Given information Block Start

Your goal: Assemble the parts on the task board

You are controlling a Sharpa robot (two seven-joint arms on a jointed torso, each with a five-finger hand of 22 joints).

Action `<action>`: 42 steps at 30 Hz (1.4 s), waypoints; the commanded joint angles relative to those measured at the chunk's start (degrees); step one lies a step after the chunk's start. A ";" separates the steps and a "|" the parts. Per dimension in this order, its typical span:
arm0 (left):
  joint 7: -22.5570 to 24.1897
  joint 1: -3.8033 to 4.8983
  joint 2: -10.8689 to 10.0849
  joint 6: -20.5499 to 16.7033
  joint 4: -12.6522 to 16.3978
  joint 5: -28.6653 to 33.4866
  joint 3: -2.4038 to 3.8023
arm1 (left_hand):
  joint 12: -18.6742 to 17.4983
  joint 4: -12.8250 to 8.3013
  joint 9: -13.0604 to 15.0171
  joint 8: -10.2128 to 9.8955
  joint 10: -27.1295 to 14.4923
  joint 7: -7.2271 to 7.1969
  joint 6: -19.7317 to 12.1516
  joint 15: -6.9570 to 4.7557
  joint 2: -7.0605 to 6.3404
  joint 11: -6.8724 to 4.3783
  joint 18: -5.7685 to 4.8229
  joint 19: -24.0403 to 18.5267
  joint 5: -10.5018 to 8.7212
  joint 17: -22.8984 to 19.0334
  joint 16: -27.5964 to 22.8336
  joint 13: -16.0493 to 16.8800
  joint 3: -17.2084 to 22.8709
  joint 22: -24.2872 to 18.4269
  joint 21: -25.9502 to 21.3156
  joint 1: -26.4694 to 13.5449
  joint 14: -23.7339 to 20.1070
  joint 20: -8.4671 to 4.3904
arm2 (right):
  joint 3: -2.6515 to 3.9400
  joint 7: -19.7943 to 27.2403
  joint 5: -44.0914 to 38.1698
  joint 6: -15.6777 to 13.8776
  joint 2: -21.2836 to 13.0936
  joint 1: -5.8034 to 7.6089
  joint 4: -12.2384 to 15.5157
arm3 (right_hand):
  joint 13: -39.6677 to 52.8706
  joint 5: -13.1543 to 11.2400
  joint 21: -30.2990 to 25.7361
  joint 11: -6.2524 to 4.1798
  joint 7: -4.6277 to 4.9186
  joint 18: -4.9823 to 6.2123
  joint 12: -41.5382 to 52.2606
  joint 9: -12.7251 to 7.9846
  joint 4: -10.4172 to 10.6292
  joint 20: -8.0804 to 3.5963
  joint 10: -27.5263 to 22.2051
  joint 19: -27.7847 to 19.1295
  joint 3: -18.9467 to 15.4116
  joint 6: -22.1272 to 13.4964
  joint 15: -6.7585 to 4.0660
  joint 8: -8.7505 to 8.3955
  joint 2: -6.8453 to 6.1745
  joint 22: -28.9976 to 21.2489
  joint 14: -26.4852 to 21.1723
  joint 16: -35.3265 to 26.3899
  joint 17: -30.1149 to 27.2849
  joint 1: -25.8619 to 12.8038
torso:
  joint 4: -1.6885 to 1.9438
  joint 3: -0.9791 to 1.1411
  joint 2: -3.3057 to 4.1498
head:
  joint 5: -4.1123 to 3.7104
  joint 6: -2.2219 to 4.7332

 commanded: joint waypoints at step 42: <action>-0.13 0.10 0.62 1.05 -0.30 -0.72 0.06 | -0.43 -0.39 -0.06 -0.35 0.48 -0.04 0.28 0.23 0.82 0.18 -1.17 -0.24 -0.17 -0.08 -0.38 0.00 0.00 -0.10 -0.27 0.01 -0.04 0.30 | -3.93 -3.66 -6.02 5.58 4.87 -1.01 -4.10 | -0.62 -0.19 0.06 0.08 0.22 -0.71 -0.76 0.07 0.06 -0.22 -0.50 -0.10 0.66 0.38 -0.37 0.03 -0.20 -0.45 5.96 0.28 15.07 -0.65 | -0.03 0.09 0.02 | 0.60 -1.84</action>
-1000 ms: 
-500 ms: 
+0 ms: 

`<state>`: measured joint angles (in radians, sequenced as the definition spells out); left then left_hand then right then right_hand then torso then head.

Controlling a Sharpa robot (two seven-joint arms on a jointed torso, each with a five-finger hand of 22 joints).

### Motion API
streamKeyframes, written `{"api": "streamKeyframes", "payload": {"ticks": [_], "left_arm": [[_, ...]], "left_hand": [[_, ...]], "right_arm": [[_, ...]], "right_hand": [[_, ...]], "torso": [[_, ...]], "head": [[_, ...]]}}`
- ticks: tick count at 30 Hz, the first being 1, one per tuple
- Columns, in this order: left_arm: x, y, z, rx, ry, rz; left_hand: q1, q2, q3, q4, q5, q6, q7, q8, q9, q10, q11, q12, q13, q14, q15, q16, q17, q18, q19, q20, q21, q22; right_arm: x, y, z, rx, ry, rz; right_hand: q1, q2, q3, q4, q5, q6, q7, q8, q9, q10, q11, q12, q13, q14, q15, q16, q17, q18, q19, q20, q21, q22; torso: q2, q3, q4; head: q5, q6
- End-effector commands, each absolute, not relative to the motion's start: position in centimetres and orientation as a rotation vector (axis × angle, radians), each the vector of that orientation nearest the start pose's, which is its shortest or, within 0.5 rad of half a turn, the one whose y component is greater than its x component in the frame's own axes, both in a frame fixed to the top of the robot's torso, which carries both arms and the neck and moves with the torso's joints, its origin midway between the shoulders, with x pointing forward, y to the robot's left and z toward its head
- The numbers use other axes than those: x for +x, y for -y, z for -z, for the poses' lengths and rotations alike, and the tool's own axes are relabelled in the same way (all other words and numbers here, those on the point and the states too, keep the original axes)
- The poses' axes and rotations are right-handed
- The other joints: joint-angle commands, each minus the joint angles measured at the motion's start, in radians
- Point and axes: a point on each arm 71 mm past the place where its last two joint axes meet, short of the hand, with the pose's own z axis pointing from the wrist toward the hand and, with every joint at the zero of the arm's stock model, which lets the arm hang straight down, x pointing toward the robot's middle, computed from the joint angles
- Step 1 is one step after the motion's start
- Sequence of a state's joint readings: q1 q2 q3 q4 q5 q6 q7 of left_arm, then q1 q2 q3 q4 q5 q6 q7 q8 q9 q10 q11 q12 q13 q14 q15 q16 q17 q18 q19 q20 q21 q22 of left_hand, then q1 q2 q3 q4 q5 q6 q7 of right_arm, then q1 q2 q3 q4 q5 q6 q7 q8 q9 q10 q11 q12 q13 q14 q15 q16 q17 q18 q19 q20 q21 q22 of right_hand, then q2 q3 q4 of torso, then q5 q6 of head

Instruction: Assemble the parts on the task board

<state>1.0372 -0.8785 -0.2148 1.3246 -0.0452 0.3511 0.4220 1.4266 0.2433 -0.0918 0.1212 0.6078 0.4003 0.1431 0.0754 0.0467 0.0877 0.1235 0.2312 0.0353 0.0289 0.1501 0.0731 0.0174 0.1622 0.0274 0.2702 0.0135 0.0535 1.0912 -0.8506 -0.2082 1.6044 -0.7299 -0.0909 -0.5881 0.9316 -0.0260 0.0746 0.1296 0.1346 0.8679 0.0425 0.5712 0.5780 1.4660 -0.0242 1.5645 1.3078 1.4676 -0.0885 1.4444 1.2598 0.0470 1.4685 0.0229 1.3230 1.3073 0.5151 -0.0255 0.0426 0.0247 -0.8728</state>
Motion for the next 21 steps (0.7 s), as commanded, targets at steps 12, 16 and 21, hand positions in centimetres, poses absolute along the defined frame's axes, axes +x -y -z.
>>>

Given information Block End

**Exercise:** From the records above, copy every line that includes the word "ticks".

**Result of the task:**
streamKeyframes, written `{"api": "streamKeyframes", "payload": {"ticks": [_], "left_arm": [[_, ...]], "left_hand": [[_, ...]], "right_arm": [[_, ...]], "right_hand": [[_, ...]], "torso": [[_, ...]], "head": [[_, ...]]}}`
- ticks: tick count at 30 Hz, the first being 1, one per tuple

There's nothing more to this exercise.